Auditing dotest's command line options

I would like to do a complete audit of dotest’s command line options, find out who’s using what, and then potentially delete anything that isn’t being used. There’s a mess of command line options in use, to the point that it’s often hard to find free letters to use for new options.

I created this spreadsheet with a complete list of command line options, their descriptions, and a place for people to enter what options they’re using or do not want to be deleted.

If someone has already written YES in the box that indicates they need the option, please don’t overwrite it. If you write YES in a box, please provide at least a small rationale for why this option is useful to you. Feel free to add additional rationale if someone has already added some rationale.

I’m going to have a couple days in mid-December and do this cleanup, so I’d like to get a solid picture of what options are not needed before then. After people have had some time to look over this, I’ll go through the results and decide what to do with each one, and then send out another email with a proposed action column for each command line option.

Please do take the time to have a look at this, because any option that doesn’t have a YES in it after a couple of weeks I’m going to assume is a candidate for deletion.

We’re reviewing these. I’ve added the ones that I use or need for infrastructure. I’ve pinged everyone else internally and we’ll be sure to update any others over today and tomorrow.


Zach, I would also like to get rid of all global variables in the process of this change. The history goes like this: a long time ago someone wrote the initial and parsed the options manually and stored results in global variables. Later, someone converted the options over to use a python library to parse the options, but we mostly copied the options from the options dictionary over into the globals and still use the globals all over the code. It would be great if we had at most one global variable that is something like "g_options" and anyone that was using any global variables will switch over to use the "g_options.XXXX" instead. Then we don't have to make copies and we can let the g_options contain all settings that are required.

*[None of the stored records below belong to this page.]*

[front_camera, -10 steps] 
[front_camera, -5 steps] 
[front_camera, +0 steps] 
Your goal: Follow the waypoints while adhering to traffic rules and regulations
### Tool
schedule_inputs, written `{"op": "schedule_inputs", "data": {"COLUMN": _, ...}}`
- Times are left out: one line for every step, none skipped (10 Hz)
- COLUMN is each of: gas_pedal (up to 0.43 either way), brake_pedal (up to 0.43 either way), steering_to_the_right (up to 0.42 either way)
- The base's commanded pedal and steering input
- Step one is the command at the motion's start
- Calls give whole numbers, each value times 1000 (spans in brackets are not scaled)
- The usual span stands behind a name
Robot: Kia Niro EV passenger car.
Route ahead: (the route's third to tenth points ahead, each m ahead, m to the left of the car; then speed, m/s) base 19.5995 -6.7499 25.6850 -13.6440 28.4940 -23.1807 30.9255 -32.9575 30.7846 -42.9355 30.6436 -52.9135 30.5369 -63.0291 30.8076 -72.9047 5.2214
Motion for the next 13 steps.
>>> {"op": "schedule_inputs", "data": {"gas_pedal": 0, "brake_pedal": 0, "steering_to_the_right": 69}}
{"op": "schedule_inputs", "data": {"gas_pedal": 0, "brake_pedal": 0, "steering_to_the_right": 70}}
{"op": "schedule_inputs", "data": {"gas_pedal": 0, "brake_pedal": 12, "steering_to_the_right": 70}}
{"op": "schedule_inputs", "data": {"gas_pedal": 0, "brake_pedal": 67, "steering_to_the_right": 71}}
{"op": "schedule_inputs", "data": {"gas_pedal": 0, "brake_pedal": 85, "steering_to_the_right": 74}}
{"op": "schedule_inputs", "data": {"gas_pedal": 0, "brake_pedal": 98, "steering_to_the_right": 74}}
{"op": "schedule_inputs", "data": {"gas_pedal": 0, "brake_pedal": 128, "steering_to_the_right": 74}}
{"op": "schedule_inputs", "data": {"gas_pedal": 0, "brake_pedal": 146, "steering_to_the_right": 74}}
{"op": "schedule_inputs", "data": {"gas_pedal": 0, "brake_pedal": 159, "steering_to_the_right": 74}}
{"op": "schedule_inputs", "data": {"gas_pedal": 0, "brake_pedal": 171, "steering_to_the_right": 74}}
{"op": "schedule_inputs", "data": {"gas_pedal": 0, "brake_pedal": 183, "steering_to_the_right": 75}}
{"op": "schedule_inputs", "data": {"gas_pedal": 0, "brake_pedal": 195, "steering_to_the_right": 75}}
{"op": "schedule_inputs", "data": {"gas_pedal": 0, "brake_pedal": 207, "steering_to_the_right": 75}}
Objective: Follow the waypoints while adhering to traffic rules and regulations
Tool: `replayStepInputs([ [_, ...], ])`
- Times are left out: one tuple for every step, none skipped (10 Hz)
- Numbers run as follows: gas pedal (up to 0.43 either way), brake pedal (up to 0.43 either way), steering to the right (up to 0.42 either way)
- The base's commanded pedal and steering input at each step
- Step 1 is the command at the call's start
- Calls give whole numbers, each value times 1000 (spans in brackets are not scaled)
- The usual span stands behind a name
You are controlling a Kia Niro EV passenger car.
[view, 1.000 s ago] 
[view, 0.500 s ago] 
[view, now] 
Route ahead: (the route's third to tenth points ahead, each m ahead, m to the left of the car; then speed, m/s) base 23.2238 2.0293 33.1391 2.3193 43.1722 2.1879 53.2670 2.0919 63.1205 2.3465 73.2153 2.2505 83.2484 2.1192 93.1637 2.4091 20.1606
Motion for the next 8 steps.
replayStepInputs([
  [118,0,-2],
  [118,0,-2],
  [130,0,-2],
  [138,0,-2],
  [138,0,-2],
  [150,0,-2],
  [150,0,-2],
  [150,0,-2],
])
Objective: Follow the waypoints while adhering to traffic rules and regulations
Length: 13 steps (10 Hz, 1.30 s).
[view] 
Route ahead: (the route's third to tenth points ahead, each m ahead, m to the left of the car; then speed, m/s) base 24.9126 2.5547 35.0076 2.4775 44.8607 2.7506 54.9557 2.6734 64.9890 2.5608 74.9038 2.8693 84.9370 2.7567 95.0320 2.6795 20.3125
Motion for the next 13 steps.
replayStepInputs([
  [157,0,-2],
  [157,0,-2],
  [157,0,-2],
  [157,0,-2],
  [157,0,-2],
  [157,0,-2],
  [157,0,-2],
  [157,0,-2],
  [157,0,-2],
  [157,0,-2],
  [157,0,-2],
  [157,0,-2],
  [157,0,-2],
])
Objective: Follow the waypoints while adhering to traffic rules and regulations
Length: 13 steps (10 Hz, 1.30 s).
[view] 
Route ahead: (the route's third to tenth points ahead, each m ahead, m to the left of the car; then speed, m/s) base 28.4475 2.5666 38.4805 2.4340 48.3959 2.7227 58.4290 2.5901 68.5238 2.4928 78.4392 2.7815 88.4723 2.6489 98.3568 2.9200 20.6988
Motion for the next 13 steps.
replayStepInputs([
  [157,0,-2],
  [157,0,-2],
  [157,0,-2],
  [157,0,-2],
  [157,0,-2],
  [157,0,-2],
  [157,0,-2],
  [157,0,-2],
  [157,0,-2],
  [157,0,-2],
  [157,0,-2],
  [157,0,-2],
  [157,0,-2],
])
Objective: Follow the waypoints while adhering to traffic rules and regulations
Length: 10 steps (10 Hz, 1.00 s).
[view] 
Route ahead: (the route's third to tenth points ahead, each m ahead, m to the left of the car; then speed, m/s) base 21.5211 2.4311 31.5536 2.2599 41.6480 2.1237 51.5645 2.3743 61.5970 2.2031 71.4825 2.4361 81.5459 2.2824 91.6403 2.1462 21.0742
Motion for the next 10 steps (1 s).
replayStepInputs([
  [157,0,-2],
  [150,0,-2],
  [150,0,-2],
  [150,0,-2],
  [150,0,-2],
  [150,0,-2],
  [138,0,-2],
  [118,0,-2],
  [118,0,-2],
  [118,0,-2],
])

Seems reasonable. I will make a best effort to get as many of them as I can.

Yeah that would be awesome, and also would be a lot of work. Good luck!

I have updated the list of command line options with a proposed action. It looks like exactly half of the command line options can be deleted, which is going to be a huge win for being able to understand what the test suite does and how to use it effectively. Please take a look at the updated spreadsheet and make final comments. Last change to keep an option if I’ve marked it as delete.

For a few of the ones people wrote that they use the option, but it seems like the same functionality is provided by a different option. I marked these as PREFER DELETE, but feel free to comment here if you still think it should remain. I’ll tackle those last and make sure there’s consensus that it’s ok to delete them before doing so.

If there’s no otehr comments, I plan to start working on this on Wednesday.

Hi Greg,

Take a look at next time you get some free time and let me know what you think. There should be no more globals. Everything that used to be a global is now stored in its own module, and everything in can be referenced from everywhere in the entire test suite.

Do we not want to have an "options" global variable in this module that contains everything instead of having separate global variables in this file? The idea would be that you could assign directly when parsing arguments:

(configuration.options, args) = parser.parse_args(sys.argv[1:])

Its OK if we don't do this, but this is what I was originally thinking. Then we don't need to do any transfer out of the options dictionary that is returned by the option parser. The drawback with this approach is the "configuration.options" would probably need to be initialized in case someone tries to access the "configuration.options" without first parsing arguments. So in that respect the global approach is nicer.


There’s no way to avoid doing a transfer out of the options dictionary at some level, because it’s not a straight transfer. There’s a ton of post-processing that gets done on the options dictionary in order to convert the raw options into a useful format.

That might be solvable with more advanced use of argparse. This approach does get rid of one level of option transfer though. Because we would transfer

  1. From the class returned by argparse into the global
  2. From the global into the lldb module

Now we only transfer from the argparse class into the configuration module, and everything else just uses that.

One advantage of this approach is that it makes the options available to the entire test suite. Even if we have no transferring going on, and we get argparse to return us a perfectly organized structure with everything in the right format, in order to make all the options accessible to the rest of the test suite, we still need to stick it in a global module somewhere. And then you would write configuration.options.test_categories, whereas with this approach we just write configuration.test_categories. It’s a minor point, but I like the shorter member access personally.

Sounds good, looks good then.

I think it’s a nice improvement.

Passing the options around via the argparse results (as I do in many programs) makes it easier to unit test, but having configuration variables all in a module makes it really simple to find and use everywhere without having them as globals.

Thanks for cleaning that up, Zachary!